#### [TASK ITEM]
Set down, please, exactly the lines below that run from the line with "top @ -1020" to the line with "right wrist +", both lines included.

#### [DATASET RECORDS]
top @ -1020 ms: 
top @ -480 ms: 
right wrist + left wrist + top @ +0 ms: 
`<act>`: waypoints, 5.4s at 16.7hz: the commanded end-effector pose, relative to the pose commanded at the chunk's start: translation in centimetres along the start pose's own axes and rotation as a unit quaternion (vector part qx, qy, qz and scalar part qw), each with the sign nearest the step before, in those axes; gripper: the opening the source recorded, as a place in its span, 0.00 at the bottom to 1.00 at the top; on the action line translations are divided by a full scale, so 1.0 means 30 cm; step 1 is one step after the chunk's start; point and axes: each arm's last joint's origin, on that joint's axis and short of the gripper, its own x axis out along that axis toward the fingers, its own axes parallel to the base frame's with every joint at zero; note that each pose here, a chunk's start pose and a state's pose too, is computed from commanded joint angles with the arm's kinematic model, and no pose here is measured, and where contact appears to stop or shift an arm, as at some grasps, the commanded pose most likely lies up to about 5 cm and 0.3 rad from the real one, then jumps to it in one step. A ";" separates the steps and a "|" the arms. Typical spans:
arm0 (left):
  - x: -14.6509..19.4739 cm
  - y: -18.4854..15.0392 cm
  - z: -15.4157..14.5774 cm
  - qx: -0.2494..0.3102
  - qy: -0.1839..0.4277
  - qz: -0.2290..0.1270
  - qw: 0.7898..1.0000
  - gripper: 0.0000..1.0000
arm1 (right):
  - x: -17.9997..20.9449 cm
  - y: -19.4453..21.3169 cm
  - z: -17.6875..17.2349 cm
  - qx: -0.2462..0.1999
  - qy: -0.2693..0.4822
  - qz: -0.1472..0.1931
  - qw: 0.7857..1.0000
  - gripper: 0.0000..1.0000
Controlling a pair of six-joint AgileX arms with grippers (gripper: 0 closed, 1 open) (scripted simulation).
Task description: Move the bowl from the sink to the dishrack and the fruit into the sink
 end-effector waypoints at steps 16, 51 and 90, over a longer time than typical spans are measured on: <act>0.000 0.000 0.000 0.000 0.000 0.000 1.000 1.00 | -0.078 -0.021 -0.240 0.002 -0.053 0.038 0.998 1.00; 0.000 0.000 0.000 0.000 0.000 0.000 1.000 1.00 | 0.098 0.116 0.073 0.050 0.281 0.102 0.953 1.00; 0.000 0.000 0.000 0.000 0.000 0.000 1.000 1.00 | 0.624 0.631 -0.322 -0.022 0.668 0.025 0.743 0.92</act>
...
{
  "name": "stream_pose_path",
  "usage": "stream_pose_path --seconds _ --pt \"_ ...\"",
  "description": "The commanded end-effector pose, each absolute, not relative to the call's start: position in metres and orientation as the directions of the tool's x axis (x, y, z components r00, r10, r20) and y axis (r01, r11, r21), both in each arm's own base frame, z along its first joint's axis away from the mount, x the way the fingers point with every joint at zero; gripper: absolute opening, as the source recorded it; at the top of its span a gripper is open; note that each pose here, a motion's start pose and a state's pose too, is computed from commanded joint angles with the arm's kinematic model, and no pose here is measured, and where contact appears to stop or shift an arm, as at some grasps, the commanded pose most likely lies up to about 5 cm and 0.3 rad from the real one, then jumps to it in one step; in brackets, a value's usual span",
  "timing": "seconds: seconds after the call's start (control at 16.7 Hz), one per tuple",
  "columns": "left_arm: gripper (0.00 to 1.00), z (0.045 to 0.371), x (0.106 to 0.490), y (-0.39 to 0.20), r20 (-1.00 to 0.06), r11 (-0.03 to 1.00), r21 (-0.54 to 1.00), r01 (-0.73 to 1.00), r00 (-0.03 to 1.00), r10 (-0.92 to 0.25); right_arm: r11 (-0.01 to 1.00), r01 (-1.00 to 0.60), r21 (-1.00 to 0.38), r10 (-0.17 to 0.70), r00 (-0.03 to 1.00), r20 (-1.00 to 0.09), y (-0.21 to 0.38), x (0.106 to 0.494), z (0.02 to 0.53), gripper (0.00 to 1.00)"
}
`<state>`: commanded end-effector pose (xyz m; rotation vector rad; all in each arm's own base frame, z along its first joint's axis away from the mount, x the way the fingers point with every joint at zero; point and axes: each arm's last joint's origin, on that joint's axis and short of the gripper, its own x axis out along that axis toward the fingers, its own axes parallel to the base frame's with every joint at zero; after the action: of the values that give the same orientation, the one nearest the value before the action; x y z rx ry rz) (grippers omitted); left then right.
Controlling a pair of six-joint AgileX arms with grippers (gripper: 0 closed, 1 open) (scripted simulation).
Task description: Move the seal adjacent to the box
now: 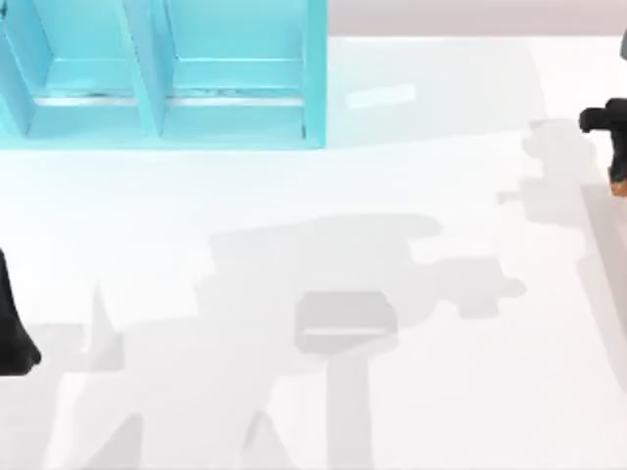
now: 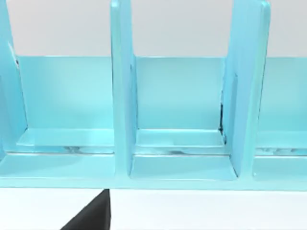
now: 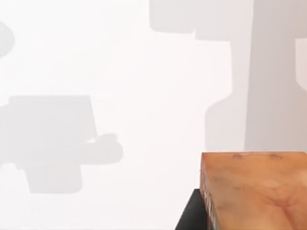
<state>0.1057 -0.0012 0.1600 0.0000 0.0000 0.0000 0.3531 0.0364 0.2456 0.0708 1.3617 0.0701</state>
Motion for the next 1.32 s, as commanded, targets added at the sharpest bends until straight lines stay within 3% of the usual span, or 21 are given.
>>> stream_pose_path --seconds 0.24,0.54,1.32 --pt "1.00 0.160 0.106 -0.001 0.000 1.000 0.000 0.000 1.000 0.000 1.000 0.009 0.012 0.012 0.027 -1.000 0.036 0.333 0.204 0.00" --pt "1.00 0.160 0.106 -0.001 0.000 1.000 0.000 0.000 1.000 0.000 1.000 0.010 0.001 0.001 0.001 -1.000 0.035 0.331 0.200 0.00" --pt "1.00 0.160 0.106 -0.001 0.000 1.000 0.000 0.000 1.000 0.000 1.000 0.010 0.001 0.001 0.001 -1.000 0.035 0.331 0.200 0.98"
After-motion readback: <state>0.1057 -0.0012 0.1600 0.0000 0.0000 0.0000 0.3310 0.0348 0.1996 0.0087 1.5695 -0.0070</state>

#### [WRITTEN REPLY]
top @ -1020 ms: 
top @ -480 ms: 
right wrist + left wrist + top @ +0 ms: 

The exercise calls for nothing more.